▶ [Work order]:
Only the stretch of the listing below that runs from the line with "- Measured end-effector" through the line with "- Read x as" is to be printed, exactly and with both ends.

▶ [Entries provided]:
· · · ·
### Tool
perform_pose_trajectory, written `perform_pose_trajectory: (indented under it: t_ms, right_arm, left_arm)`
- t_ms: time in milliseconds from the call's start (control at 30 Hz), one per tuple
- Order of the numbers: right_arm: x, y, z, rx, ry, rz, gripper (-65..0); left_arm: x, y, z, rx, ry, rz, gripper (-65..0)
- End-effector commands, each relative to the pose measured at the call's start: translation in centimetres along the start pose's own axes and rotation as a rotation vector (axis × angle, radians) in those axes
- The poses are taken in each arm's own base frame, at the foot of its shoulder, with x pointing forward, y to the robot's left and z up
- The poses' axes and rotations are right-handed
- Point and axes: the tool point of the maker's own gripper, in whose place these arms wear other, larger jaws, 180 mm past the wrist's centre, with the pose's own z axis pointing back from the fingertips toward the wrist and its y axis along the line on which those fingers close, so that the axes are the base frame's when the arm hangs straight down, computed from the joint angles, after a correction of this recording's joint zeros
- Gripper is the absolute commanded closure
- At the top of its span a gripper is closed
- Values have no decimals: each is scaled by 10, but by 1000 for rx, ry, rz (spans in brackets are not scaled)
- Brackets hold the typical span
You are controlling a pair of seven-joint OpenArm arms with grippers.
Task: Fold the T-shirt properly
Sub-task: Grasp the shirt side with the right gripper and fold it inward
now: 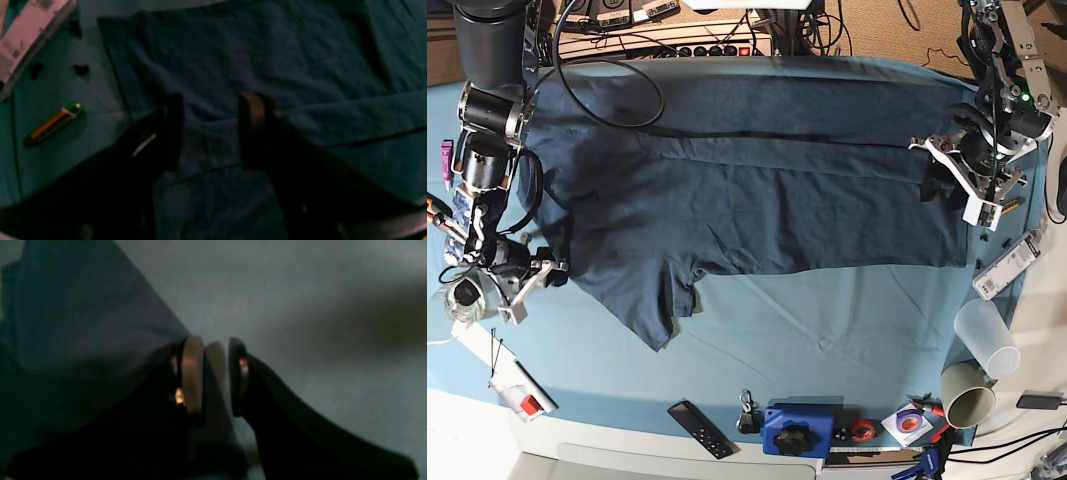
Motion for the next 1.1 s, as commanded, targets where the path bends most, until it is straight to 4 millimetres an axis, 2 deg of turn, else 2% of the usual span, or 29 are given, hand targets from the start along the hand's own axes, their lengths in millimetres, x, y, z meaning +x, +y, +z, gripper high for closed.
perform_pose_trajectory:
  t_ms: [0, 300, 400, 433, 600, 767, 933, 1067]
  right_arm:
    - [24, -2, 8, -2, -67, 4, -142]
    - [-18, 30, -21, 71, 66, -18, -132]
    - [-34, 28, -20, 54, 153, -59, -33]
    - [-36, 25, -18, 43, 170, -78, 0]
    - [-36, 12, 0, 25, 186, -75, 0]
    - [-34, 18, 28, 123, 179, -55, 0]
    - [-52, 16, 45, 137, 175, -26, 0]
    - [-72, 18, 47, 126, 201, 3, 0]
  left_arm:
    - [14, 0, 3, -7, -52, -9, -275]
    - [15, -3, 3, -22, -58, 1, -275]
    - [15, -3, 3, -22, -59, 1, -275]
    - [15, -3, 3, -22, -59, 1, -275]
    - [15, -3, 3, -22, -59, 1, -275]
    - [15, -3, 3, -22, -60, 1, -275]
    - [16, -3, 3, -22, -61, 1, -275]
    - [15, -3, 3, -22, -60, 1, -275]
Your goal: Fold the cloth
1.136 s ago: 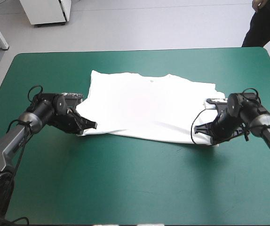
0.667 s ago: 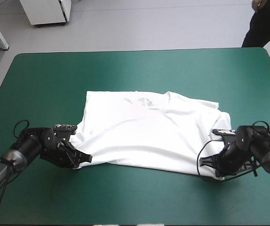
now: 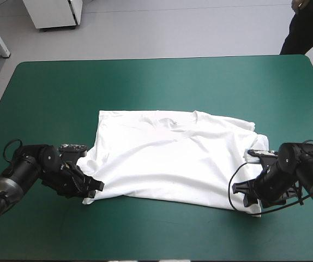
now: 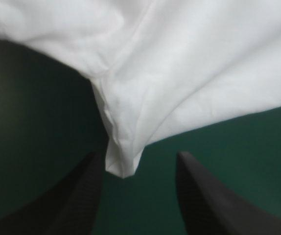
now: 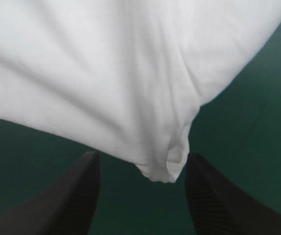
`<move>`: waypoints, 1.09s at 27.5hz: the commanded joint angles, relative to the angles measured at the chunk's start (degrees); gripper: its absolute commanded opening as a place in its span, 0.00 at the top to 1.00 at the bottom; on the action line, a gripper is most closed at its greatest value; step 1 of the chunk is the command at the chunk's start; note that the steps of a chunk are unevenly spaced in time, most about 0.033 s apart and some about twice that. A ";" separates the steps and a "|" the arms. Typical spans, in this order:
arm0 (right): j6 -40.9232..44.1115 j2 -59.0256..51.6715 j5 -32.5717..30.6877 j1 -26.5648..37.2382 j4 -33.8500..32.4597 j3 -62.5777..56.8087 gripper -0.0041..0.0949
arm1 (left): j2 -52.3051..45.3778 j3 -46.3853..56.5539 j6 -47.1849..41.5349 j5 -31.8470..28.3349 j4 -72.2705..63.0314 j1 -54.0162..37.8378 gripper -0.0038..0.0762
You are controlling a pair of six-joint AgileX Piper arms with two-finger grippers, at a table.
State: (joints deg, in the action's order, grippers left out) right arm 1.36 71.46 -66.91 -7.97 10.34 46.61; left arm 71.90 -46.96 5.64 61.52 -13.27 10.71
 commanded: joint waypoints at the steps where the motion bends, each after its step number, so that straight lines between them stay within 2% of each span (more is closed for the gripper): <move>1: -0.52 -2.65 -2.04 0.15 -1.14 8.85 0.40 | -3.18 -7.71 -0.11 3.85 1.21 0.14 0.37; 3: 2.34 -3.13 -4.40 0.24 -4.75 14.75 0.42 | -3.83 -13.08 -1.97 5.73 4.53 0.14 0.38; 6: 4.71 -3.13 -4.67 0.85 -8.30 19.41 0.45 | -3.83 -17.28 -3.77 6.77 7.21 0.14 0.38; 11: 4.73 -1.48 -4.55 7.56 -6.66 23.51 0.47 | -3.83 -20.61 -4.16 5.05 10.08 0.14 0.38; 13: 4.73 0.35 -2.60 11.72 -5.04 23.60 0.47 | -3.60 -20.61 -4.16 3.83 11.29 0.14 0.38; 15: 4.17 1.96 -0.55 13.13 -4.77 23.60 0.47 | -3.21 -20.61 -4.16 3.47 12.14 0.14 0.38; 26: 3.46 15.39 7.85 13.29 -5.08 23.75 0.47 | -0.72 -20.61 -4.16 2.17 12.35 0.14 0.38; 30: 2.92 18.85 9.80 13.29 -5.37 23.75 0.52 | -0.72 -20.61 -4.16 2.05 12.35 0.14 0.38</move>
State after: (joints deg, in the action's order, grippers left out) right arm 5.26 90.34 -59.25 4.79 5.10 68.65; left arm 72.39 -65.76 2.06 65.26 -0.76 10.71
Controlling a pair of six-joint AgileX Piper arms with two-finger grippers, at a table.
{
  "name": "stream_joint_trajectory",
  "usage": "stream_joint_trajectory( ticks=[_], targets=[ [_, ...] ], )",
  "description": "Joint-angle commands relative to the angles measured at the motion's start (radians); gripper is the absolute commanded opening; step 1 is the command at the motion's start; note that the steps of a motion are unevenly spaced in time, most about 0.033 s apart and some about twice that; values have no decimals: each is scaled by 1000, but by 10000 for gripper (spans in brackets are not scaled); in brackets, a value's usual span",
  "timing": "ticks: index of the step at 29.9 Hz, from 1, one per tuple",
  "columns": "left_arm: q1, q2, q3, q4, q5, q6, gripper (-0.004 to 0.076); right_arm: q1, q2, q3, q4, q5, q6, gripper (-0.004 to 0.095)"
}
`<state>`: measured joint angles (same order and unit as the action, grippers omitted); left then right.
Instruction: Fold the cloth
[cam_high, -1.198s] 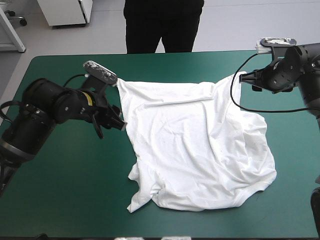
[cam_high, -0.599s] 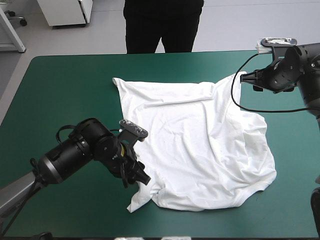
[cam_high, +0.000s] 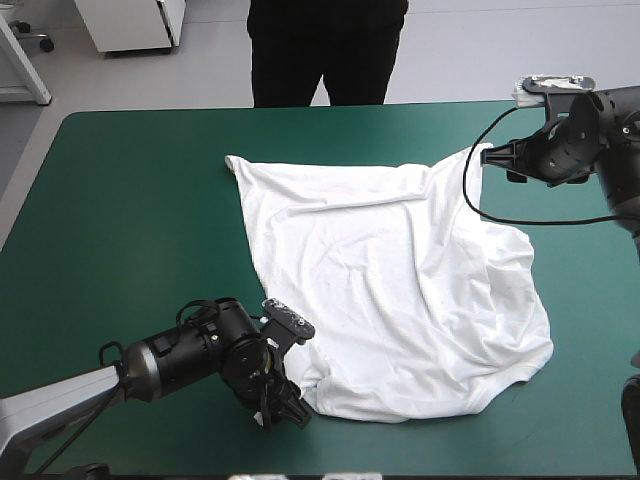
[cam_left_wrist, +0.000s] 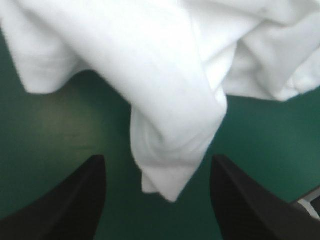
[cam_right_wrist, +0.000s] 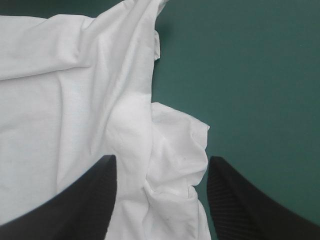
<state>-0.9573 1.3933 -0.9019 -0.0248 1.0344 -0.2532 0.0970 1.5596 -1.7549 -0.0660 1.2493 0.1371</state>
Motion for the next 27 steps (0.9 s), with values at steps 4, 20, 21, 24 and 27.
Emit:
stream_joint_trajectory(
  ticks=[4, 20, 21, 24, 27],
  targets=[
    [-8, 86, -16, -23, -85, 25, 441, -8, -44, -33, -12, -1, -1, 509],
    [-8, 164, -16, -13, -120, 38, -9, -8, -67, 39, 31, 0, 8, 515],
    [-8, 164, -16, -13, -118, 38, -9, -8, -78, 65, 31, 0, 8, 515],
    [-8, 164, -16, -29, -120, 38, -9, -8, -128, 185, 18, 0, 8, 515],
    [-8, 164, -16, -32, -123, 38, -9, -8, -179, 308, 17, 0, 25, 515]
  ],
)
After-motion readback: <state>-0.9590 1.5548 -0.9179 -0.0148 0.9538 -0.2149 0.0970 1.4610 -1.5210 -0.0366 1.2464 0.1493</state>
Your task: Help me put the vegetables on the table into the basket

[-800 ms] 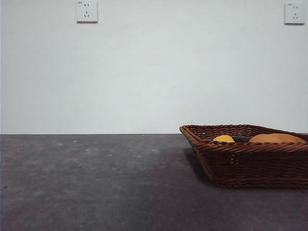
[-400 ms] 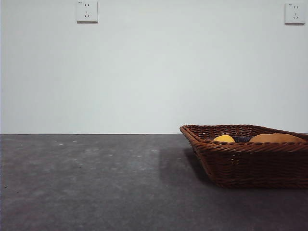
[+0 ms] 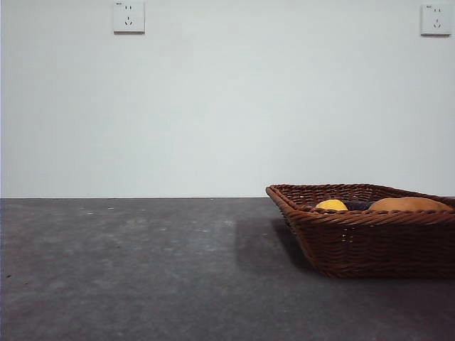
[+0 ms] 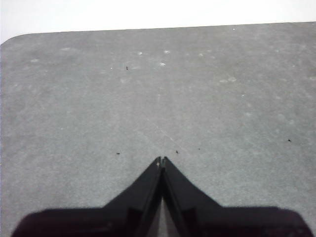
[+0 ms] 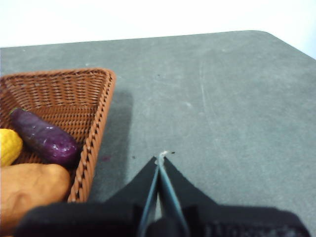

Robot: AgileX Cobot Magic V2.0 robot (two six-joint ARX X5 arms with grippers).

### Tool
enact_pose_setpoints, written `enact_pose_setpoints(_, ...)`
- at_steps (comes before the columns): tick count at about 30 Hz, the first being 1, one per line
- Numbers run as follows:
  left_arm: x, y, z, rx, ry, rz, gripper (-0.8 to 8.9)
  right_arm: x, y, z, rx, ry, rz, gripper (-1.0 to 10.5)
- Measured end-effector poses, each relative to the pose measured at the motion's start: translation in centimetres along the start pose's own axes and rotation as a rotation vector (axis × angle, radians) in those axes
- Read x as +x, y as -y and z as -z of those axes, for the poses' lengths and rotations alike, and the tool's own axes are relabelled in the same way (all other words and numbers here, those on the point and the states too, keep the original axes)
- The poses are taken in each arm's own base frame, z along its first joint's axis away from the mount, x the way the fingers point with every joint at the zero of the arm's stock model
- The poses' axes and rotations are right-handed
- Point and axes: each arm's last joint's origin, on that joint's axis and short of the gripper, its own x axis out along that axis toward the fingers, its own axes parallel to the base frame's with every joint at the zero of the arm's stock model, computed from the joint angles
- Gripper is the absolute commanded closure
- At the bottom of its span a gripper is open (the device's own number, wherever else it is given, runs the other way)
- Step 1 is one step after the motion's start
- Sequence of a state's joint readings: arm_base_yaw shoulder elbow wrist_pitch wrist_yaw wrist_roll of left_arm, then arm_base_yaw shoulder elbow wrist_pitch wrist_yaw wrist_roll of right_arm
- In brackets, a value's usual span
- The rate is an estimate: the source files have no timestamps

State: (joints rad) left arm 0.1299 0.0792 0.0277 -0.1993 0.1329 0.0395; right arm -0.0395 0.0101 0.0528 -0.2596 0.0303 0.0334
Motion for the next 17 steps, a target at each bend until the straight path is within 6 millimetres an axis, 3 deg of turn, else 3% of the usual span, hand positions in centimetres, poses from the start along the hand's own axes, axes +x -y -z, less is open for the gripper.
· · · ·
▶ [Task output]:
- Measured end-effector poses, each relative to the pose measured at the motion's start: translation in centimetres along the start pose's own axes and rotation as a rotation vector (axis × angle, radians) in those axes
- Read x as +x, y as -y and z as -z of those axes, for the poses' lengths and rotations alike, and the tool's own axes are relabelled in the same way (all other words and numbers here, those on the point and the states too, keep the original axes)

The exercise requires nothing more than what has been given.